Ci siamo fatti raccontare la nuova pubblicazione edita da Else Edizioni dal titolo Famiglie, un libro illustrato dalla francese Marjana Farkas che racconta le storie di donne e di uomini alla ricerca della propria identità, storie di legami, di forti affetti e di dolore, di segreti e bugie, di vicinanza e amicizia, storie di famiglie che sopravvivono e resistono. In libreria da dicembre 2015.
Famiglie è un racconto corale composto da diciannove storie raccolte in due scuole di italiano e un laboratorio serigrafico, luoghi dove si cerca di incontrare uomini e donne di origine straniera al di fuori degli schemi istituzionali e mediatici che descrivono e cercano di governare la vita degli immigrati. Contesti di narrazione che abbiamo costruito non contro, ma nell’indifferenza delle categorie xenofobe (il clandestino), sociologiche (il migrante) o filantropiche (il profugo) nelle quali solitamente costringiamo un’ampia fetta di uomini e donne che arrivano in Italia da ogni angolo del mondo.
A ognuna delle persone che ha partecipato al racconto e alla scrittura di Famiglie abbiamo chiesto di chiudere gli occhi e scattare una fotografia della propria famiglia. Il ritratto scaturito serviva a portare in primo piano alcuni componenti della famiglia, quelli che hanno maggiormente segnato la formazione e, forse, il carattere del narratore, non per forza i più amati. Ma la staticità di questa fotografia prendeva immediatamente vita nelle mille figure, nei mille ricordi, nelle mille situazioni che andavano componendo ritratti a volte epici, a volte minimalisti della propria storia familiare. Da questi ritratti compositi e articolati abbiamo infine sagomato insieme figure o scene che possedevano una loro compiutezza, una loro intrinseca forza espressiva, quelle che inevitabilmente avevano, nel bene e nel male, segnato la propria vita.

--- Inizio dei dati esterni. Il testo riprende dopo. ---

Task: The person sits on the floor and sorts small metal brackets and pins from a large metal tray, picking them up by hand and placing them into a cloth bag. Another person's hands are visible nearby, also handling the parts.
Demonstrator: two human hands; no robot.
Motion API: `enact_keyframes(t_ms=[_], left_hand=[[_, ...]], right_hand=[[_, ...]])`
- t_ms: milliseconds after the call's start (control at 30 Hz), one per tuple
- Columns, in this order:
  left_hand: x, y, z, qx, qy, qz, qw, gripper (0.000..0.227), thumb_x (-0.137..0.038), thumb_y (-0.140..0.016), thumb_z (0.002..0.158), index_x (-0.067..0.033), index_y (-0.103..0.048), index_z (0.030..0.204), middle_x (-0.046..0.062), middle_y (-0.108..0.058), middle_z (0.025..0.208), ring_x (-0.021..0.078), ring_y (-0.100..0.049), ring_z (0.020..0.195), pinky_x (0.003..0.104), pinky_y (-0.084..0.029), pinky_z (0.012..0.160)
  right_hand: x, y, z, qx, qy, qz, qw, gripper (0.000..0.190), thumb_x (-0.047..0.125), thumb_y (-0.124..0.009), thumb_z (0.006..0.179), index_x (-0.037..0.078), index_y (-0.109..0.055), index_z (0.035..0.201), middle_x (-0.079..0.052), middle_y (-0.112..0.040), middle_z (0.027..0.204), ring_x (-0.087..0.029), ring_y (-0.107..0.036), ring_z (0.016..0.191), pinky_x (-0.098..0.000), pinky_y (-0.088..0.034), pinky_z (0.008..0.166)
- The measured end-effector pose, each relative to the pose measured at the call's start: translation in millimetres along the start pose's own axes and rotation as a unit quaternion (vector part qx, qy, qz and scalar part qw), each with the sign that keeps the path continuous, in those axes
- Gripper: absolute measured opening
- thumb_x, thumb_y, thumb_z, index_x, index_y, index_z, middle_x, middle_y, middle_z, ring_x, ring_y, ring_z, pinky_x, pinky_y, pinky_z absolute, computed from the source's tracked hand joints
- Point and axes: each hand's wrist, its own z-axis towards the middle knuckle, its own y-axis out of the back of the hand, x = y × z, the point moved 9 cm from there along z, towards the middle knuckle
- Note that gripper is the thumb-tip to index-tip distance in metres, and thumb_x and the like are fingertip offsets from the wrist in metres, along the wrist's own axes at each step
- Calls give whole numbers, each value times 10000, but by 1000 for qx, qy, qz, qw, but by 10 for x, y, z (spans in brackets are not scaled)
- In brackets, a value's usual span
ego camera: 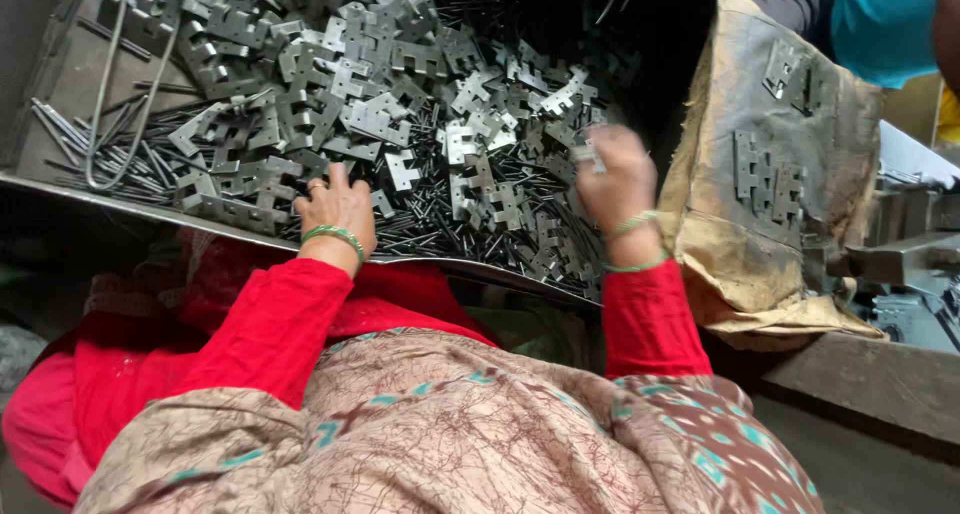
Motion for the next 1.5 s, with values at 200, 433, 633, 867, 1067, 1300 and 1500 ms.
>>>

Voci diversissime, come diversissime sono le esperienze di vita e di immigrazione raccontate, di volta in volta drammatiche, grottesche, avventurose, intime, comiche. Una coralità affidata alle serigrafie di Mirjana Farkas che ha saputo leggere le storie portando alla luce le relazioni forti, decisive, persistenti che affioravano dal dipanarsi del racconto.
“Famiglie non nasce come indagine antropologica o come inchiesta sociale. Non si cerchi di trarne insegnamenti generali sulle diverse culture, pur marcatissime, dei narratori e nemmeno sul rapporto tra le loro storie e la storia, sempre incombente, del loro paese. Il Vietnam, la rivoluzione khomeinista, la decolonizzazione africana e i conflitti che ha lasciato in eredità, la guerra balcanica e quella medio orientale, i regimi comunisti dell’est europeo, la rivolta nella Libia di Gheddafi e le dittature militari: tutti quadri politici ben presenti che da soli però non spiegano nessuna delle scelte che si trovano a compiere i protagonisti di queste storie.
La famiglia non è mai stata solo un caldo “rifugio in un mondo senza cuore”. E molte delle storie raccolte lo confermano. Matrimoni imposti, vendette, abbandoni, sottomissione a convenzioni ipocrite: a ogni latitudine e in ogni epoca le relazioni familiari sono definite da amore e potere, combinazione complicata, generatrice di partenze e slanci vitali come di costrizioni, violenze e frustrazioni.
È vero però che fino a un certo punto la socializzazione di cui la famiglia si rendeva artefice manteneva un margine di “dissidenza”. Oggi l’educazione, e quella familiare non fa più eccezione, è lentamente, ma inesorabilmente declinata dalla funzione di accompagnare un individuo sulla soglia di una cultura, a quella di adattarlo a un sistema sociale.
Nelle loro peripezie, rotture e ritrovamenti, nel loro superare confini, nel diventare anche altro dei loro protagonisti, nei ritorni a volte impossibili, nel riallacciare i fili attraverso i ricordi, nel ritrovare pace e affetto per quello che si è lasciato, le storie di Famiglie forse testimoniano ancora quel margine, fondamentale, per lottare e ribellarsi, per accettare una parte della cultura ereditata, rifiutarne un’altra, “produrne” una terza, diventare saltatori di muri.
Le storie di Famiglie ci restituiscono in modo intimo e personale, profondo, ciò che viene prima del viaggio, prima della frontiera, prima dell’essere qui e del diventare stranieri. Un prima irriducibile alle etichette di profughi o clandestini, ma pienamente dentro a quella incertezza e vulnerabilità del divenire umano in un certo ordine e disordine del mondo, dentro la violenza del mondo, che vale come richiamo a sentirci parte di un noi”.